> EXERCISE
The word "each" appears in some lines of the listing below; report how many such lines there are, and nothing else.

-------- DATA

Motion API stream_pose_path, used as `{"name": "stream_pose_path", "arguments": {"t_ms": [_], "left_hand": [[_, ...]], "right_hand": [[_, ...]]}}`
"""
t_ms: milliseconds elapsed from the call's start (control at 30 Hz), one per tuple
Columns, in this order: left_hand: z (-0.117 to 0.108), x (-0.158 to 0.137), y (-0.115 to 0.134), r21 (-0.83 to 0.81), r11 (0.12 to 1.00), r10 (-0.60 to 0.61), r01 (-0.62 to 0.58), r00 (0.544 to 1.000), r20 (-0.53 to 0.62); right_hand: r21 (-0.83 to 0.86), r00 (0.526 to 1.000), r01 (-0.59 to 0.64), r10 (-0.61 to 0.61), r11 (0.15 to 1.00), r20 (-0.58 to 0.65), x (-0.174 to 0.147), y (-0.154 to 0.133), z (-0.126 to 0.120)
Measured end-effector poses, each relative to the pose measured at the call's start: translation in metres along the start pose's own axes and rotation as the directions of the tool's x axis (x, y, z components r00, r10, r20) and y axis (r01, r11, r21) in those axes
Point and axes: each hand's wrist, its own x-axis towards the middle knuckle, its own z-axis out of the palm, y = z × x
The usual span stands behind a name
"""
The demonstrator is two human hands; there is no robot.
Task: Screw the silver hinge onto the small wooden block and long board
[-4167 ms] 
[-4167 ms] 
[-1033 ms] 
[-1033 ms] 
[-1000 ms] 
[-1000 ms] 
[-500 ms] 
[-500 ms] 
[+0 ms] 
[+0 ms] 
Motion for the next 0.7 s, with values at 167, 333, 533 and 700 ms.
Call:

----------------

> YOUR RESPONSE
2